Records from a dataset –
• • • • •

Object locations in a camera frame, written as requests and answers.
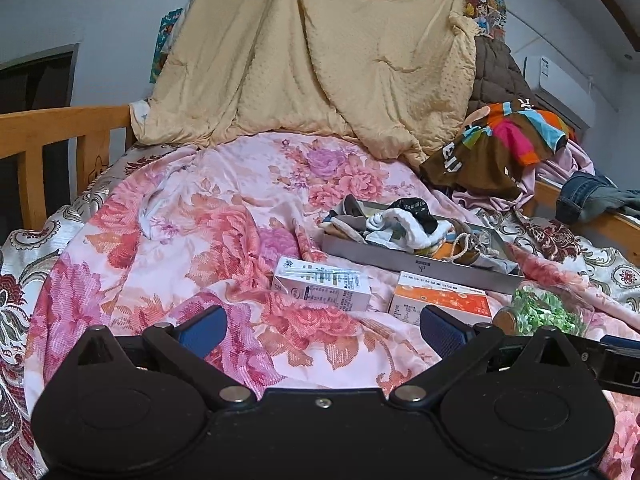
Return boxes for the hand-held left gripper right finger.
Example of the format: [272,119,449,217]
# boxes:
[389,305,583,409]

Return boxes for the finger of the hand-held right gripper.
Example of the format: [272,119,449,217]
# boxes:
[600,334,640,351]

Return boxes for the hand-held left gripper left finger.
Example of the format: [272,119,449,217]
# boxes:
[70,304,258,408]

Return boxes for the grey rectangular box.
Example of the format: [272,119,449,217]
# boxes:
[320,197,525,295]

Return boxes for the yellow and white sock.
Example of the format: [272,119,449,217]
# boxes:
[380,208,448,257]

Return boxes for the black sock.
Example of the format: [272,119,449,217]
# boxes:
[400,199,439,235]

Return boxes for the white printed cloth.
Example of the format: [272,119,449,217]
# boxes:
[365,212,401,243]

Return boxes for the grey brown sock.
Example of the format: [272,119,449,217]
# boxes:
[325,197,372,241]

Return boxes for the orange and white medicine box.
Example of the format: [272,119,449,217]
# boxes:
[389,271,493,325]

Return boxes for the glass jar with green pieces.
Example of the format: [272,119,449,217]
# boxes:
[492,285,588,338]

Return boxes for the pink floral blanket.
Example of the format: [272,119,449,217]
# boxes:
[25,130,640,480]

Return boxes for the grey green garment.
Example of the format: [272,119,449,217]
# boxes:
[595,187,640,221]

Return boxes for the blue jeans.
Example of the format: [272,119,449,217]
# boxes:
[555,171,623,225]

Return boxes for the colourful patchwork garment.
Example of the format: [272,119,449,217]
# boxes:
[419,97,578,201]

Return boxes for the gold maroon brocade sheet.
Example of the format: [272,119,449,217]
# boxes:
[0,160,640,480]

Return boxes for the brown quilted jacket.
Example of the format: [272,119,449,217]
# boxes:
[470,35,538,111]

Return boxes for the white air conditioner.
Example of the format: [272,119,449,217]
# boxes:
[522,55,596,133]

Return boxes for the beige dotted quilt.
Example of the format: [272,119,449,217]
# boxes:
[131,0,478,171]

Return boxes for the wooden bed rail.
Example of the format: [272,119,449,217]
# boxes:
[532,180,640,251]

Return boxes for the wooden bed frame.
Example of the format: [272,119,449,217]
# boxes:
[0,104,136,231]

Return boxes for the teal wall poster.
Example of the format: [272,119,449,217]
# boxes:
[150,7,185,83]

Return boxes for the cartoon wall poster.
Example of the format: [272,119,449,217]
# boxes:
[460,0,508,41]

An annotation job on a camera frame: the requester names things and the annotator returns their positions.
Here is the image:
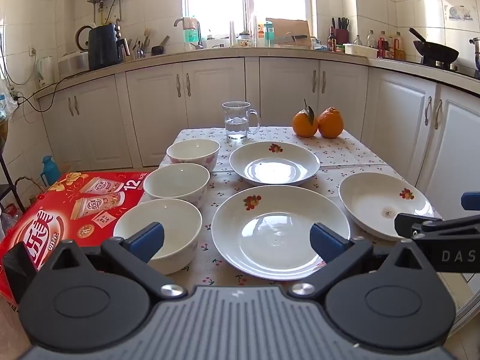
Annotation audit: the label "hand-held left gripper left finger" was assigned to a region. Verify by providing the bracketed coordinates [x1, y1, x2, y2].
[48, 222, 188, 301]

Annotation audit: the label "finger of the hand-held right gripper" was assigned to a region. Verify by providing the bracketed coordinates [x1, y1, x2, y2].
[394, 213, 480, 239]
[461, 192, 480, 211]

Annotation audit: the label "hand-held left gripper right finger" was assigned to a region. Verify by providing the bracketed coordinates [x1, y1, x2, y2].
[288, 222, 426, 301]

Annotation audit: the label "white ceramic bowl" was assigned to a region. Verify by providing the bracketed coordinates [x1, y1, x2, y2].
[143, 162, 211, 209]
[113, 198, 203, 275]

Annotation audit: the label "white fruit print plate with speck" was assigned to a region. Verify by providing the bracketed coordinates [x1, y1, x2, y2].
[338, 172, 443, 241]

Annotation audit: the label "pink floral white bowl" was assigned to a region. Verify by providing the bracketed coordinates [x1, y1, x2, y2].
[166, 139, 221, 175]

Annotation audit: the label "cherry print tablecloth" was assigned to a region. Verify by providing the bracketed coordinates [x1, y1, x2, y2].
[112, 125, 469, 293]

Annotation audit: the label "red printed carton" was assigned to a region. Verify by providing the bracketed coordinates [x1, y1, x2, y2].
[0, 170, 156, 304]

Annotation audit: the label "wicker basket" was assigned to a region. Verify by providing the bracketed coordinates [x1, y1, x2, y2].
[13, 175, 46, 214]

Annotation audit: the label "bumpy orange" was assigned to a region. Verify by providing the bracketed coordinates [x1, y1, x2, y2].
[317, 107, 344, 139]

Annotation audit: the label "orange with green leaf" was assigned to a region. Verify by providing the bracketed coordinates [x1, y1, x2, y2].
[292, 99, 319, 138]

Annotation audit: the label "teal thermos flask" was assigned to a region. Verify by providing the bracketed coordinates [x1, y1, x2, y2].
[40, 155, 61, 186]

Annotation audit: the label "black gas stove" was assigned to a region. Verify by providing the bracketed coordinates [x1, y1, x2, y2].
[420, 57, 480, 77]

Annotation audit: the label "glass mug with water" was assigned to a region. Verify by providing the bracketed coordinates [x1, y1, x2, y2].
[221, 100, 260, 141]

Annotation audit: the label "stainless steel pot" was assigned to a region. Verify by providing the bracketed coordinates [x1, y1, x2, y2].
[469, 37, 480, 70]

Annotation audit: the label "black wok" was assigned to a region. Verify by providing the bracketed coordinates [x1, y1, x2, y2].
[409, 27, 460, 64]

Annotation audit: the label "white kitchen cabinets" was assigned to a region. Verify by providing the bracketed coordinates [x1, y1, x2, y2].
[35, 54, 480, 211]

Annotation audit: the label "white plastic tray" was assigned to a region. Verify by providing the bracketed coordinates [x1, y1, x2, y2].
[343, 43, 379, 59]

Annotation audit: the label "utensil holder with utensils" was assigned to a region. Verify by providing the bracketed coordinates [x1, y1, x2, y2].
[125, 28, 151, 61]

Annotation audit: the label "dark mortar with pestle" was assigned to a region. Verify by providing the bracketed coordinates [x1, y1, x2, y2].
[151, 35, 170, 56]

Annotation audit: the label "white rice cooker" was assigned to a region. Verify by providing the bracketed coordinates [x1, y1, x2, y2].
[57, 50, 90, 79]

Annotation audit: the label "black air fryer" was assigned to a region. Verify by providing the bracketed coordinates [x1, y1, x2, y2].
[88, 23, 126, 71]

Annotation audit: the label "white electric kettle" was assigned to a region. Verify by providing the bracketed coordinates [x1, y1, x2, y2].
[35, 56, 55, 87]

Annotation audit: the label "red knife block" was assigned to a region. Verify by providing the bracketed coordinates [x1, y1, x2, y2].
[332, 17, 350, 46]

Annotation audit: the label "green dish soap bottle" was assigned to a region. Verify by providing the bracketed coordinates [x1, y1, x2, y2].
[184, 15, 199, 51]

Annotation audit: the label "metal sink faucet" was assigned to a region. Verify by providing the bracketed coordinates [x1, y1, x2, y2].
[173, 17, 205, 50]

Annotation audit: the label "wooden cutting board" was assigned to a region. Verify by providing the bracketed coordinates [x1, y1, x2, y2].
[265, 18, 314, 48]

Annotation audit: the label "wall sticker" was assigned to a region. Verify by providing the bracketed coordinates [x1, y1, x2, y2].
[444, 4, 474, 21]

• • • • •

WHAT TO PRODUCE –
Reproduce the data exactly as it appears above. Pictures are to be left out.

WRITTEN RESPONSE –
Object locations in a camera frame, written as requests and answers.
Return boxes for the hand-held left gripper right finger.
Example of the format: [272,119,449,217]
# boxes:
[389,305,583,409]

Return boxes for the finger of the hand-held right gripper.
Example of the format: [272,119,449,217]
# boxes:
[600,334,640,351]

Return boxes for the hand-held left gripper left finger.
Example of the format: [272,119,449,217]
# boxes:
[70,304,258,408]

Return boxes for the grey rectangular box.
Example of the format: [272,119,449,217]
# boxes:
[320,197,525,295]

Return boxes for the yellow and white sock.
Example of the format: [272,119,449,217]
# boxes:
[380,208,448,257]

Return boxes for the black sock.
Example of the format: [272,119,449,217]
# boxes:
[400,199,439,235]

Return boxes for the white printed cloth.
Example of the format: [272,119,449,217]
# boxes:
[365,212,401,243]

Return boxes for the grey brown sock.
Example of the format: [272,119,449,217]
# boxes:
[325,197,372,241]

Return boxes for the orange and white medicine box.
Example of the format: [272,119,449,217]
# boxes:
[389,271,493,325]

Return boxes for the glass jar with green pieces.
Example of the format: [272,119,449,217]
# boxes:
[492,285,588,338]

Return boxes for the pink floral blanket.
Example of the format: [272,119,449,217]
# boxes:
[25,130,640,480]

Return boxes for the grey green garment.
Example of the format: [272,119,449,217]
# boxes:
[595,187,640,221]

Return boxes for the blue jeans.
Example of the format: [272,119,449,217]
# boxes:
[555,171,623,225]

Return boxes for the colourful patchwork garment.
Example of the format: [272,119,449,217]
# boxes:
[419,97,578,201]

Return boxes for the gold maroon brocade sheet.
Example of the format: [272,119,449,217]
# boxes:
[0,160,640,480]

Return boxes for the brown quilted jacket.
Example of the format: [272,119,449,217]
# boxes:
[470,35,538,111]

Return boxes for the white air conditioner.
Example of the format: [272,119,449,217]
# boxes:
[522,55,596,133]

Return boxes for the beige dotted quilt.
Example of the format: [272,119,449,217]
# boxes:
[131,0,478,171]

Return boxes for the wooden bed rail.
Example of the format: [272,119,449,217]
# boxes:
[532,180,640,251]

Return boxes for the wooden bed frame.
Example of the format: [272,119,449,217]
# boxes:
[0,104,136,231]

Return boxes for the teal wall poster.
Example of the format: [272,119,449,217]
# boxes:
[150,7,185,83]

Return boxes for the cartoon wall poster.
Example of the format: [272,119,449,217]
# boxes:
[460,0,508,41]

An annotation job on a camera frame: the requester names things and the annotator returns their positions.
Here is the image:
Annotation audit: the label "hand-held left gripper left finger" was assigned to a region. Verify by providing the bracketed coordinates [x1, y1, x2, y2].
[48, 222, 188, 301]

Annotation audit: the label "finger of the hand-held right gripper" was assigned to a region. Verify by providing the bracketed coordinates [x1, y1, x2, y2].
[394, 213, 480, 239]
[461, 192, 480, 211]

Annotation audit: the label "hand-held left gripper right finger" was assigned to a region. Verify by providing the bracketed coordinates [x1, y1, x2, y2].
[288, 222, 426, 301]

Annotation audit: the label "white ceramic bowl" was assigned to a region. Verify by providing the bracketed coordinates [x1, y1, x2, y2].
[143, 162, 211, 209]
[113, 198, 203, 275]

Annotation audit: the label "white fruit print plate with speck" was assigned to a region. Verify by providing the bracketed coordinates [x1, y1, x2, y2].
[338, 172, 443, 241]

Annotation audit: the label "pink floral white bowl" was assigned to a region. Verify by providing the bracketed coordinates [x1, y1, x2, y2].
[166, 139, 221, 175]

Annotation audit: the label "cherry print tablecloth" was assigned to a region. Verify by providing the bracketed coordinates [x1, y1, x2, y2].
[112, 125, 469, 293]

Annotation audit: the label "red printed carton" was assigned to a region. Verify by providing the bracketed coordinates [x1, y1, x2, y2].
[0, 170, 156, 304]

Annotation audit: the label "wicker basket" was assigned to a region. Verify by providing the bracketed coordinates [x1, y1, x2, y2].
[13, 175, 46, 214]

Annotation audit: the label "bumpy orange" was assigned to a region. Verify by providing the bracketed coordinates [x1, y1, x2, y2].
[317, 107, 344, 139]

Annotation audit: the label "orange with green leaf" was assigned to a region. Verify by providing the bracketed coordinates [x1, y1, x2, y2].
[292, 99, 319, 138]

Annotation audit: the label "teal thermos flask" was assigned to a region. Verify by providing the bracketed coordinates [x1, y1, x2, y2].
[40, 155, 61, 186]

Annotation audit: the label "black gas stove" was assigned to a region. Verify by providing the bracketed coordinates [x1, y1, x2, y2].
[420, 57, 480, 77]

Annotation audit: the label "glass mug with water" was assigned to a region. Verify by providing the bracketed coordinates [x1, y1, x2, y2].
[221, 100, 260, 141]

Annotation audit: the label "stainless steel pot" was assigned to a region. Verify by providing the bracketed coordinates [x1, y1, x2, y2].
[469, 37, 480, 70]

Annotation audit: the label "black wok" was assigned to a region. Verify by providing the bracketed coordinates [x1, y1, x2, y2].
[409, 27, 460, 64]

Annotation audit: the label "white kitchen cabinets" was assigned to a region. Verify by providing the bracketed coordinates [x1, y1, x2, y2].
[35, 54, 480, 211]

Annotation audit: the label "white plastic tray" was assigned to a region. Verify by providing the bracketed coordinates [x1, y1, x2, y2].
[343, 43, 379, 59]

Annotation audit: the label "utensil holder with utensils" was assigned to a region. Verify by providing the bracketed coordinates [x1, y1, x2, y2].
[125, 28, 151, 61]

Annotation audit: the label "dark mortar with pestle" was assigned to a region. Verify by providing the bracketed coordinates [x1, y1, x2, y2].
[151, 35, 170, 56]

Annotation audit: the label "white rice cooker" was assigned to a region. Verify by providing the bracketed coordinates [x1, y1, x2, y2].
[57, 50, 90, 79]

Annotation audit: the label "black air fryer" was assigned to a region. Verify by providing the bracketed coordinates [x1, y1, x2, y2].
[88, 23, 126, 71]

Annotation audit: the label "white electric kettle" was assigned to a region. Verify by providing the bracketed coordinates [x1, y1, x2, y2].
[35, 56, 55, 87]

Annotation audit: the label "red knife block" was assigned to a region. Verify by providing the bracketed coordinates [x1, y1, x2, y2].
[332, 17, 350, 46]

Annotation audit: the label "green dish soap bottle" was assigned to a region. Verify by providing the bracketed coordinates [x1, y1, x2, y2].
[184, 15, 199, 51]

Annotation audit: the label "metal sink faucet" was assigned to a region. Verify by providing the bracketed coordinates [x1, y1, x2, y2].
[173, 17, 205, 50]

Annotation audit: the label "wooden cutting board" was assigned to a region. Verify by providing the bracketed coordinates [x1, y1, x2, y2].
[265, 18, 314, 48]

Annotation audit: the label "wall sticker" was assigned to a region. Verify by providing the bracketed coordinates [x1, y1, x2, y2].
[444, 4, 474, 21]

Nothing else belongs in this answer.